The birds table has nearly 30,000 rows, so selecting data without limits can return more rows than you might want to view at a time. We’ve already used the LIMIT clause to resolve this problem. We limited the results of the SELECT statement to three rows, the first three rows based on theWHERE and ORDER BY clauses. If we’d like to see the subsequent rows, maybe the next two based on the criteria we gave previously, we could change the LIMIT clause to show five rows. But an alternative, which is often a better choice, is to do something like this:

SELECT common_name, scientific_name, family_id

FROM birds

WHERE family_id IN(103, 160, 162, 164)

AND common_name != ''

ORDER BY common_name

LIMIT 3, 2;

+------------------------+-------------------------+-----------+

| common_name            | scientific_name         | family_id |

+------------------------+-------------------------+-----------+

| American Avocet        | Recurvirostra americana |       162 |

| American Golden-Plover | Pluvialis dominica      |       103 |

+------------------------+-------------------------+-----------+

This LIMIT clause has two values: the point where we want the results to begin, then the number of rows to display. The result is to show rows 3 and 4. Incidentally, LIMIT 3 used previously is the same as LIMIT 0, 3: the 0 tells MySQL not to skip any rows.

Combining Tables

So far in this chapter we’ve been working with just one table. Let’s look at some ways to select data from more than one table. To do this, we will have to tell MySQL the tables from which we want data and how to join them together.

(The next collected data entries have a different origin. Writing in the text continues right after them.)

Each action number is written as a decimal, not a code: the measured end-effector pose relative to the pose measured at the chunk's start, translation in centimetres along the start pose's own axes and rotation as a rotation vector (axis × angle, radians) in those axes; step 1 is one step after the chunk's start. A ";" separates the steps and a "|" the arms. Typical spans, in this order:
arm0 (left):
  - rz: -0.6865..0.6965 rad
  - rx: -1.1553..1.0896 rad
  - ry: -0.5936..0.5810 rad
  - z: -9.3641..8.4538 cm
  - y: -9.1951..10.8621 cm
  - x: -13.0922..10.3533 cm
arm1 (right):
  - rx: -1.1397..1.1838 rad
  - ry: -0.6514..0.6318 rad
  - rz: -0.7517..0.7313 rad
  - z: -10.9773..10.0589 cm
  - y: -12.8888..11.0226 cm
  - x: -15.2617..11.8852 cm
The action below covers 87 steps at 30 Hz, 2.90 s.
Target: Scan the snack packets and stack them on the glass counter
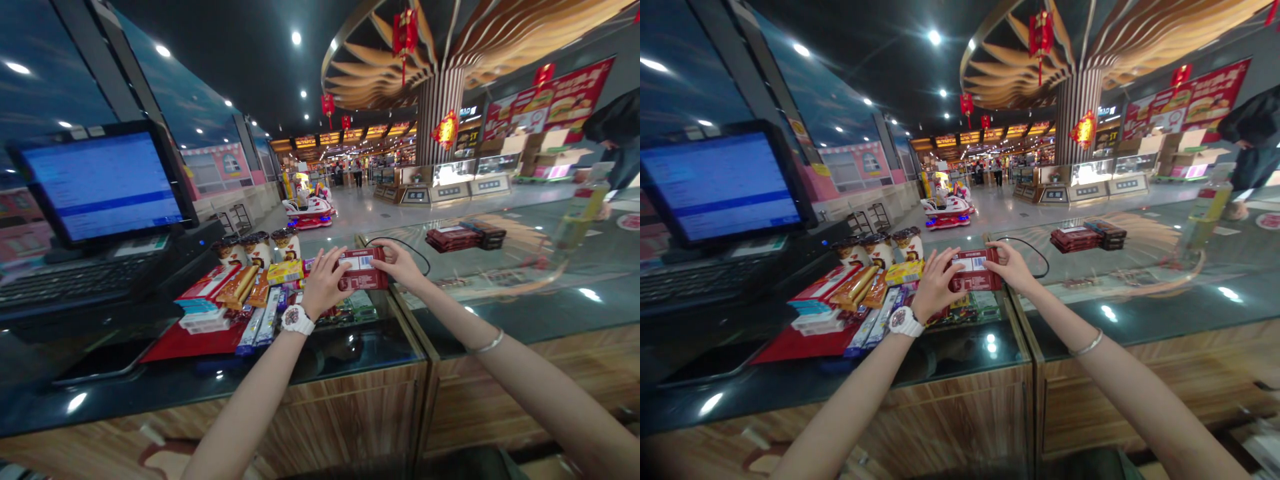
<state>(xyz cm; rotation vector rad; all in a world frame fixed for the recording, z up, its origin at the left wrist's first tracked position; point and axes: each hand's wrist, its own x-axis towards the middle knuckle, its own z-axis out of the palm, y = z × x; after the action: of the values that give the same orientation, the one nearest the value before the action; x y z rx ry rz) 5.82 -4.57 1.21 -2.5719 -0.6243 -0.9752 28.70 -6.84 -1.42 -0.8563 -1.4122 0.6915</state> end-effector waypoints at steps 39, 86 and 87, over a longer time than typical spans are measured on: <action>-0.913 -1.248 0.266 1.5 -0.5 1.3 | -1.078 -0.203 -0.573 0.3 -1.3 -1.7; -0.349 -0.321 -0.272 21.7 12.4 21.3 | -1.320 0.246 0.287 -22.9 5.9 2.2; -0.342 -0.329 -0.277 22.0 12.4 21.4 | -1.308 0.239 0.311 -23.0 6.0 2.1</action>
<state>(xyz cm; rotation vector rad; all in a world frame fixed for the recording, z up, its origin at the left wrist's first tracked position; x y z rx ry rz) 38.34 0.54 -1.60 -2.9880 -1.0890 -0.8881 52.25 -4.05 -4.51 -2.1115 -1.4369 -0.2400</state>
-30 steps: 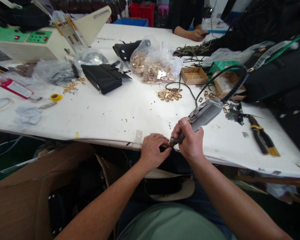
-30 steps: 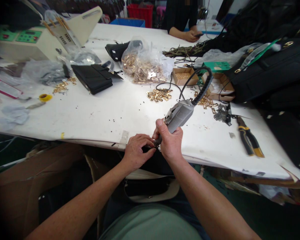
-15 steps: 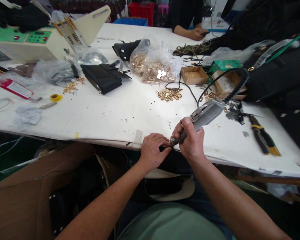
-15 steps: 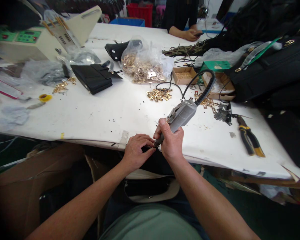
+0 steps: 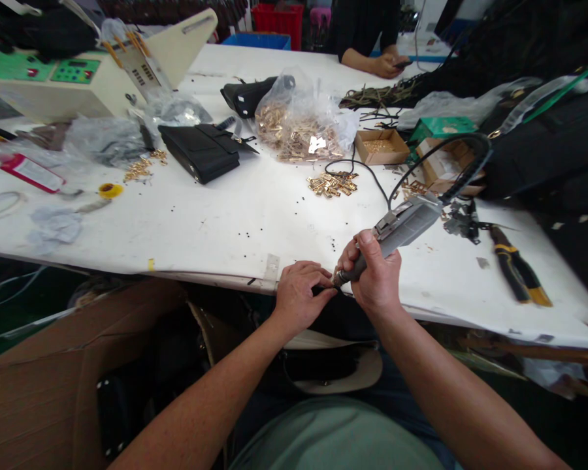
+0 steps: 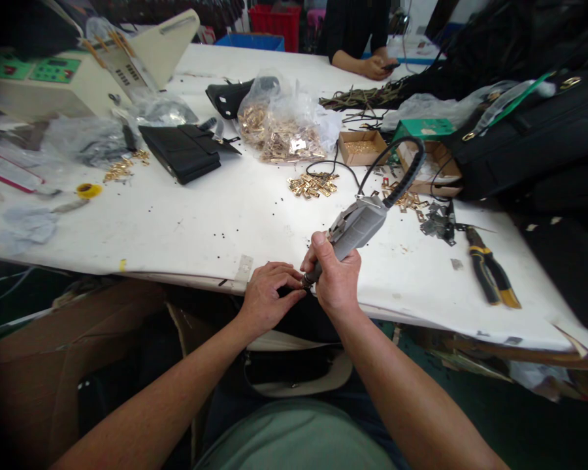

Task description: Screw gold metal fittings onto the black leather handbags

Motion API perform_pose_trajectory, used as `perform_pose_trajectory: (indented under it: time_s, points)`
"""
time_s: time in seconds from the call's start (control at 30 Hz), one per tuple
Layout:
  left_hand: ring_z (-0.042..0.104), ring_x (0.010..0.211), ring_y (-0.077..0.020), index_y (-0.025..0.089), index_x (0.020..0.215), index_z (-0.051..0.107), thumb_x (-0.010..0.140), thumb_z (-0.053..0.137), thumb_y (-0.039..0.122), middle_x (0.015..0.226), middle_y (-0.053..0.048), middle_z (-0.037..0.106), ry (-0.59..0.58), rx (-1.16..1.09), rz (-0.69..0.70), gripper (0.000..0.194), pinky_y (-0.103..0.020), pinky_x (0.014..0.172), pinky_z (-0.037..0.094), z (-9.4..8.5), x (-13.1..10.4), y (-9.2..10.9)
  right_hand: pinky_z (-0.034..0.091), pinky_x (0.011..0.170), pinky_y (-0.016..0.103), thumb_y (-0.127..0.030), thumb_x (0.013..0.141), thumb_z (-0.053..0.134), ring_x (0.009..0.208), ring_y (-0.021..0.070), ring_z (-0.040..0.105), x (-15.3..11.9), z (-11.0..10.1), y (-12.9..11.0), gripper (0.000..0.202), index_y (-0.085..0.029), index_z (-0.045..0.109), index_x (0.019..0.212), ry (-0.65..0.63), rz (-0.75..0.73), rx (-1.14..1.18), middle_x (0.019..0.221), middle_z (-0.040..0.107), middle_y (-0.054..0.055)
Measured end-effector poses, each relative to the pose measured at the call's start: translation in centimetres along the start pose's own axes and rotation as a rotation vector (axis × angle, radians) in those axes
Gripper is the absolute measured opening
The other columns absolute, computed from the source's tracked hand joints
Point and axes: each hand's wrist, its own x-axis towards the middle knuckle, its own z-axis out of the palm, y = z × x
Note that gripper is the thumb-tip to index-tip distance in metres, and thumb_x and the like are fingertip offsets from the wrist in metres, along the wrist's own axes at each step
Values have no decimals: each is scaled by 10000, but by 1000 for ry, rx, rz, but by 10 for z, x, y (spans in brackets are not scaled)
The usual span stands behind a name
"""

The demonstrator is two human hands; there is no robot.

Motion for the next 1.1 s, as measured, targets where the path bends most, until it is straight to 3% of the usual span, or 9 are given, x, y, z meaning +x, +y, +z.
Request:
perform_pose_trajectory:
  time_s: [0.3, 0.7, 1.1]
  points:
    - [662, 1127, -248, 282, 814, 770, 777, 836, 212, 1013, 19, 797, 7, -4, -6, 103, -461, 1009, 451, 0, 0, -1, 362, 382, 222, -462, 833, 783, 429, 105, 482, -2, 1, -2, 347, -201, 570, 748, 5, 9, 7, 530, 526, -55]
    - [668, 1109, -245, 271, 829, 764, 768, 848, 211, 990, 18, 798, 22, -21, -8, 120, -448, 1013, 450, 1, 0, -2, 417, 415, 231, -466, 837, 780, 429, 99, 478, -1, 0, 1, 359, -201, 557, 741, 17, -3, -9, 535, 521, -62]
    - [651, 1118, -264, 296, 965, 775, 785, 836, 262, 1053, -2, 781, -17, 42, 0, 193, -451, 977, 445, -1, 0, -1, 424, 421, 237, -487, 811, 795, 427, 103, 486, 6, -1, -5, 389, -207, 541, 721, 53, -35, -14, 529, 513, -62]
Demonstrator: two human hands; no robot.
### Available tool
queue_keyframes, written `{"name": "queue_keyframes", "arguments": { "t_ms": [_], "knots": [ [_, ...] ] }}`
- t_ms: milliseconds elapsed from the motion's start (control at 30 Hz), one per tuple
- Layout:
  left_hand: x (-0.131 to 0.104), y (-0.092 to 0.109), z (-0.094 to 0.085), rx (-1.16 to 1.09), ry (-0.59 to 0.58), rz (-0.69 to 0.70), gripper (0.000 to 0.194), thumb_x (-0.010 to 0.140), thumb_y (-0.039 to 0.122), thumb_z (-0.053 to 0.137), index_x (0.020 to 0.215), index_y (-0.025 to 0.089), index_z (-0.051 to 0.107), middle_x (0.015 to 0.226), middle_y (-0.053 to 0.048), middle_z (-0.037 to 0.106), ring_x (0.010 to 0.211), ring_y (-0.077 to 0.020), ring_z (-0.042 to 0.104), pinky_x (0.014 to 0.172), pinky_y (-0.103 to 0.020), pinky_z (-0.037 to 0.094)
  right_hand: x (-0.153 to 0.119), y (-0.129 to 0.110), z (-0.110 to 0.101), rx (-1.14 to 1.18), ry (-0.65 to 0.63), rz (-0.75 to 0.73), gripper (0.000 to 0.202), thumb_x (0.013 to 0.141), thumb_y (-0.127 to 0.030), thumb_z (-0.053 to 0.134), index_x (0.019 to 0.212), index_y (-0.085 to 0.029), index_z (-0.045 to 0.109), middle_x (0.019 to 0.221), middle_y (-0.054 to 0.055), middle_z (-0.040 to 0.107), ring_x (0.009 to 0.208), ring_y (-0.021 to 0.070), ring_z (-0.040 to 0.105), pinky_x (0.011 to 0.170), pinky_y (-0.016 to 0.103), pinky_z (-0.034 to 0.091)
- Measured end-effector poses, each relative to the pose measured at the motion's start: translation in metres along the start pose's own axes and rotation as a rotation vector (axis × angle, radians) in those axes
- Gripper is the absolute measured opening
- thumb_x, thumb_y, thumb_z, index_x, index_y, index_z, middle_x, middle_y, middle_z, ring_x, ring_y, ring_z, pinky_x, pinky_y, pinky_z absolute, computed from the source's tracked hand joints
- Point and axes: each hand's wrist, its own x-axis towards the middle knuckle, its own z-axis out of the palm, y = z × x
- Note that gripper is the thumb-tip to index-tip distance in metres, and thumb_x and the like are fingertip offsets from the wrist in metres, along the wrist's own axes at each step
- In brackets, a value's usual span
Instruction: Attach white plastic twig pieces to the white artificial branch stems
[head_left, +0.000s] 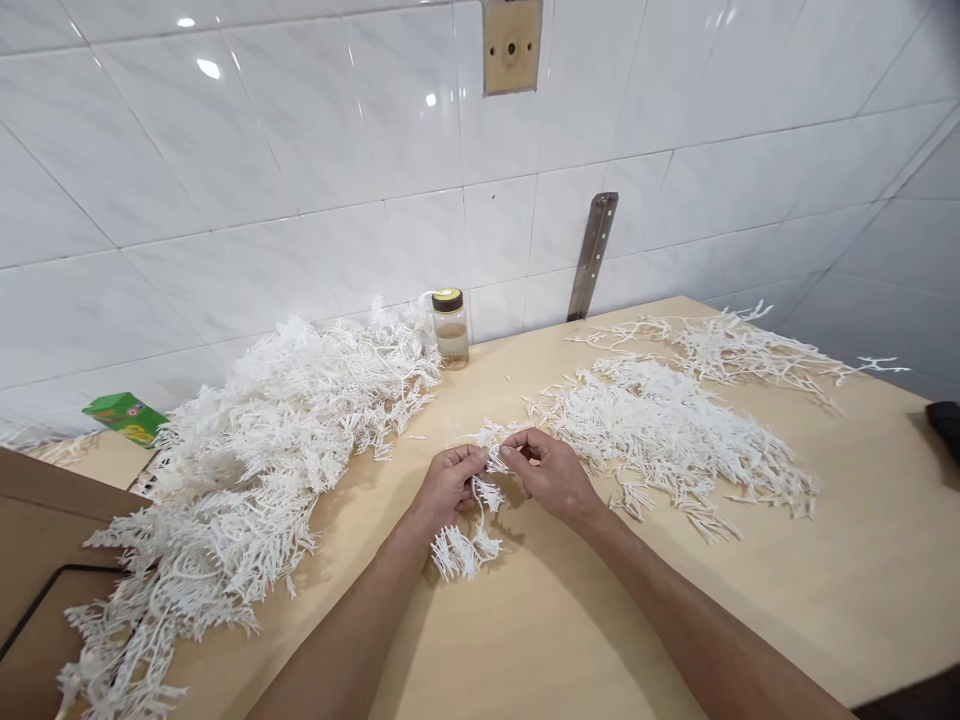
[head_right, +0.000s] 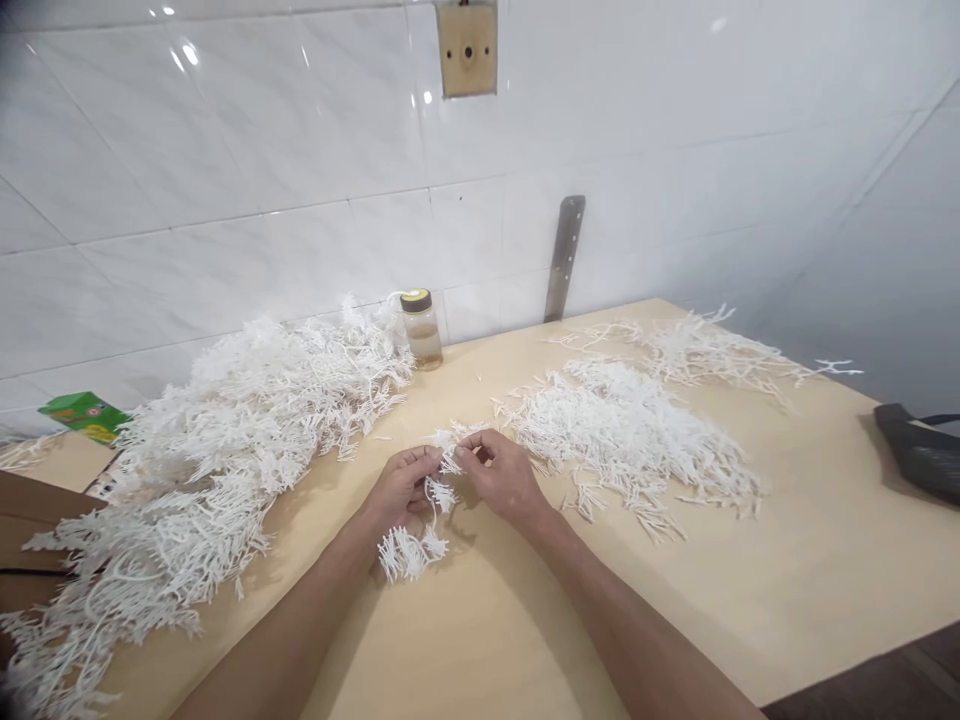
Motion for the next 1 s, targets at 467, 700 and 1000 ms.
{"name": "queue_keyframes", "arguments": {
  "t_ms": [467, 700, 1000],
  "knots": [
    [-0.001, -0.002, 0.004, -0.016, 0.004, 0.021, 0.055, 0.054, 0.059, 0.083, 0.065, 0.016, 0.051, 0.043, 0.011, 0.033, 0.033, 0.0004, 0.017, 0.037, -0.019, 0.008, -0.002, -0.008, -0.005, 0.081, -0.117, 0.052, 0.023, 0.083, -0.040, 0.060, 0.088, -0.019, 0.067, 0.065, -0.001, 0.064, 0.047, 0.0118, 0.053, 0.046, 0.025, 0.046],
    [0.001, -0.004, 0.000, -0.035, -0.037, 0.027, 0.050, 0.057, 0.054, 0.083, 0.066, 0.016, 0.052, 0.044, 0.011, 0.036, 0.033, 0.0003, 0.018, 0.035, -0.018, 0.011, -0.001, -0.007, -0.002, 0.024, -0.064, 0.042, 0.024, 0.083, -0.039, 0.058, 0.089, -0.018, 0.069, 0.068, 0.002, 0.066, 0.054, 0.0133, 0.057, 0.049, 0.024, 0.046],
    [0.004, -0.009, -0.001, -0.052, -0.055, 0.065, 0.048, 0.059, 0.052, 0.083, 0.067, 0.017, 0.052, 0.039, 0.012, 0.032, 0.031, -0.0007, 0.019, 0.033, -0.017, 0.013, -0.001, -0.002, 0.001, -0.025, -0.036, -0.015, 0.025, 0.085, -0.036, 0.054, 0.091, -0.017, 0.070, 0.076, 0.005, 0.070, 0.068, 0.0171, 0.063, 0.059, 0.027, 0.050]
  ]
}}
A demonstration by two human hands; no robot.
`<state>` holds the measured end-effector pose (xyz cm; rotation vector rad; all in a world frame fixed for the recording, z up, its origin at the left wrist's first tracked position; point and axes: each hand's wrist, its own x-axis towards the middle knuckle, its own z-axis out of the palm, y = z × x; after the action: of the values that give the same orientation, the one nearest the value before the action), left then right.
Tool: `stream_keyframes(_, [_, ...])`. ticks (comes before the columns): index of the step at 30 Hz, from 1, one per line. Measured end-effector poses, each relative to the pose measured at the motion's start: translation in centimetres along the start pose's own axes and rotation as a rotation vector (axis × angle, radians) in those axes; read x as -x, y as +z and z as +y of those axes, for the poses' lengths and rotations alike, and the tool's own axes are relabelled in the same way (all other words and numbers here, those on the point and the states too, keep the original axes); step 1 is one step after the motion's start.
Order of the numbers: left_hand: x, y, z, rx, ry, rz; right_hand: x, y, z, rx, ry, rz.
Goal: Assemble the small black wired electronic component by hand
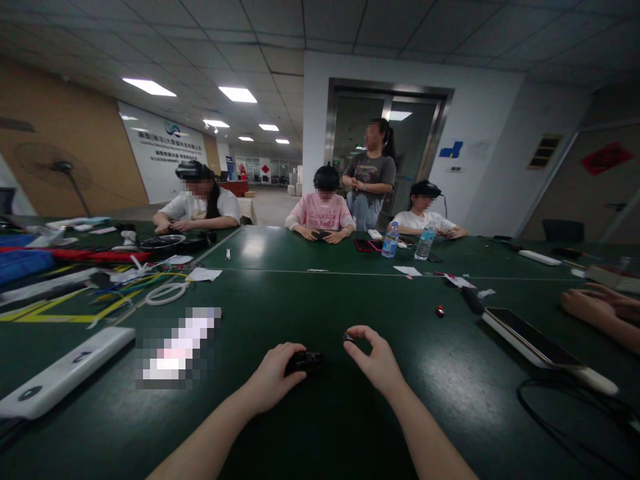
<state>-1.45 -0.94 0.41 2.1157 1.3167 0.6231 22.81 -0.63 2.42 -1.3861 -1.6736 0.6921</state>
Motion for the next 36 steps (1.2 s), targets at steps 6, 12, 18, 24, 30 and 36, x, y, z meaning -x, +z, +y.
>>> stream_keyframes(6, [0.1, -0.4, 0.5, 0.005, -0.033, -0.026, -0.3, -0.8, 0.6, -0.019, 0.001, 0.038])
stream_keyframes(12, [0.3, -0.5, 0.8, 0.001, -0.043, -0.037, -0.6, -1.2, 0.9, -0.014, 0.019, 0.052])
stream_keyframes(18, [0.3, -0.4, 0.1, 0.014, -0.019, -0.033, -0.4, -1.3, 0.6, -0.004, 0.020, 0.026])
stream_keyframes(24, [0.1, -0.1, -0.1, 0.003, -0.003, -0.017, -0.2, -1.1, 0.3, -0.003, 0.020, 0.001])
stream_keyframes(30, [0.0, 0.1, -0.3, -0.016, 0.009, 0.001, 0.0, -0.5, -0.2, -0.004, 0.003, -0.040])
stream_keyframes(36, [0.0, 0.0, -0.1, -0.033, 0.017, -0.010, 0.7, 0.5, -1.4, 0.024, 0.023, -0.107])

For an example, let’s get a list of birds with their family names. To keep the query simple, we’ll select birds from different families, but all in the same order of birds. In earlier examples where we got a list of shore birds, they all had the same order_id of 102. We’ll use that value again. Enter this SELECT statement on your server:

SELECT common_name AS 'Bird',

bird_families.scientific_name AS 'Family'

FROM birds, bird_families

WHERE birds.family_id = bird_families.family_id

AND order_id = 102

AND common_name != ''

ORDER BY common_name LIMIT 10;

+------------------------+------------------+

| Bird                   | Family           |

+------------------------+------------------+

| African Jacana         | Jacanidae        |

| African Oystercatcher  | Haematopodidae   |

| African Skimmer        | Laridae          |

| African Snipe          | Scolopacidae     |

| Aleutian Tern          | Laridae          |

| Amami Woodcock         | Scolopacidae     |

| American Avocet        | Recurvirostridae |

| American Golden-Plover | Charadriidae     |

| American Oystercatcher | Haematopodidae   |

| American Woodcock      | Scolopacidae     |

+------------------------+------------------+

This SELECT statement returns one column from the birds table and one from the bird_families table. This is a hefty SQL statement, but don’t let it fluster you. It’s like previous statements in this chapter, but with some minor changes and one significant one. First, let’s focus on the one significant change: how we’ve drawn data from two tables.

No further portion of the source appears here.